Block-Universe Bilocal Gravity and Its Operational Equivalent: A Unified Framework for Future-Mass Projection Theory

We present a comprehensive and pedagogical formulation of Future-Mass Projection (FMP) gravity within two mathematically equivalent but conceptually distinct perspectives: (i) the block-universe perspective, where spacetime exists as a complete four-dimensional geometric entity and gravity responds to a covariant bilocal functional of baryonic stress-energy across a finite future domain, and (ii) the operational (in-time) perspective, where an observer computes identical effects using only present-time fields, their derivatives, and appropriate boundary conditions via the Schwinger-Keldysh closed-time-path formalism. We demonstrate that the apparent "future dependence'' in the block-universe formulation does not violate causality but instead reflects specific boundary conditions analogous to Wheeler-Feynman absorber theory in electrodynamics. The bilocal kernel is rigorously constructed through worldline projection using matter flow, yielding a mathematically tractable one-dimensional convolution along material worldlines.
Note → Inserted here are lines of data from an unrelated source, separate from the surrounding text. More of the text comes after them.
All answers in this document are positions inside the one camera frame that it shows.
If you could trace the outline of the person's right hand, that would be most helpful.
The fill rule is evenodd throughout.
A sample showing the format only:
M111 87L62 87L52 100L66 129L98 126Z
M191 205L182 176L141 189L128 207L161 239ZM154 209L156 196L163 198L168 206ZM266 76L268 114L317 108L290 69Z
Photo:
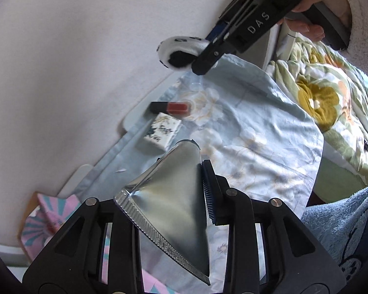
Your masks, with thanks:
M292 12L302 13L310 9L315 3L323 2L330 9L341 23L350 29L352 26L352 12L348 0L302 0ZM300 20L281 19L277 24L286 23L290 30L300 33L313 42L321 41L325 37L324 29L320 25L307 24Z

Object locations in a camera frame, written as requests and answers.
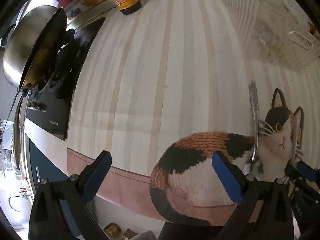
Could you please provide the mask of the stainless steel wok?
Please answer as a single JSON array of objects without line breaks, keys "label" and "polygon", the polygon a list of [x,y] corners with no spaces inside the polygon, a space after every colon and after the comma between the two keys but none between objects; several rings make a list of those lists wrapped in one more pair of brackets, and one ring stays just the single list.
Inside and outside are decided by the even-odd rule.
[{"label": "stainless steel wok", "polygon": [[49,71],[49,62],[62,46],[67,16],[63,8],[42,5],[29,11],[15,27],[4,50],[4,77],[21,93],[13,120],[13,148],[20,169],[20,112],[23,98]]}]

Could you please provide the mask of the striped cat pattern mat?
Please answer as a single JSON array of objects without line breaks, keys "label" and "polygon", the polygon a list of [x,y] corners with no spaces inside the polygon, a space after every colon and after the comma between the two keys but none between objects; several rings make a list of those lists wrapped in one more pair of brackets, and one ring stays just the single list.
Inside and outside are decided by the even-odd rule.
[{"label": "striped cat pattern mat", "polygon": [[[249,84],[259,99],[255,161]],[[319,167],[319,58],[298,71],[249,58],[222,0],[144,0],[108,14],[75,89],[69,172],[107,150],[103,203],[159,220],[223,225],[235,208],[211,165],[284,176],[296,152]]]}]

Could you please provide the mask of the clear plastic organizer tray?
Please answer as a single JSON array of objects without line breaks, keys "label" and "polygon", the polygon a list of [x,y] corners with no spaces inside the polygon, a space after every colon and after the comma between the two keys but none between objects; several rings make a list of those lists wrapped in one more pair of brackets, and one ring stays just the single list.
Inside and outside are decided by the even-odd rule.
[{"label": "clear plastic organizer tray", "polygon": [[319,40],[293,0],[222,0],[245,54],[298,71],[319,58]]}]

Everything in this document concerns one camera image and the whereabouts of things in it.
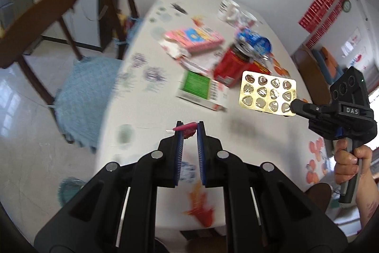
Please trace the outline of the person's right hand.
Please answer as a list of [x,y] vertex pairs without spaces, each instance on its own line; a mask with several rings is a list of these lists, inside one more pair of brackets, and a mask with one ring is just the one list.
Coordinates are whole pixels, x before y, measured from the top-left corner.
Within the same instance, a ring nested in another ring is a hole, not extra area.
[[347,151],[347,139],[340,139],[335,145],[334,167],[335,182],[342,184],[351,180],[358,175],[358,162],[362,163],[360,172],[360,181],[368,184],[373,181],[370,170],[373,151],[366,145],[360,146],[353,150],[352,153]]
Central to the framework are the zero-DC condition (ensuring background neutrality), finite horizon ∇T ∼ 3-4 Gyr (providing a natural cutoff), and diffeomorphism invariance (guaranteeing covariant conservation \( \nabla_\mu T^{\mu\nu}_{\mathrm{eff}} = 0 \). We derive the explicit kernel form, compute its moments, and establish the equivalence theorem connecting both perspectives under well-defined validity domains. The framework offers several theoretical advantages over the particle dark matter paradigm: it eliminates the need for undetected exotic particles, provides a unified explanation across galactic and cosmological scales with minimal free parameters (4 fundamental parameters versus 6+ for ΛCDM with dark matter), and makes falsifiable predictions testable with current surveys. We discuss observational constraints including gravitational wave speed \( (|c^2_{\mathrm{GW}} - 1| \lesssim 10^{-76}) \), PPN parameters \( (|\gamma - 1| \lesssim 10^{-25}) \), and gravitational slip \( (\Phi = \Psi \) for the trace-adjusted projector). This work synthesizes developments across multiple FMP formulations, presenting a reader-friendly exposition suitable for researchers entering the field.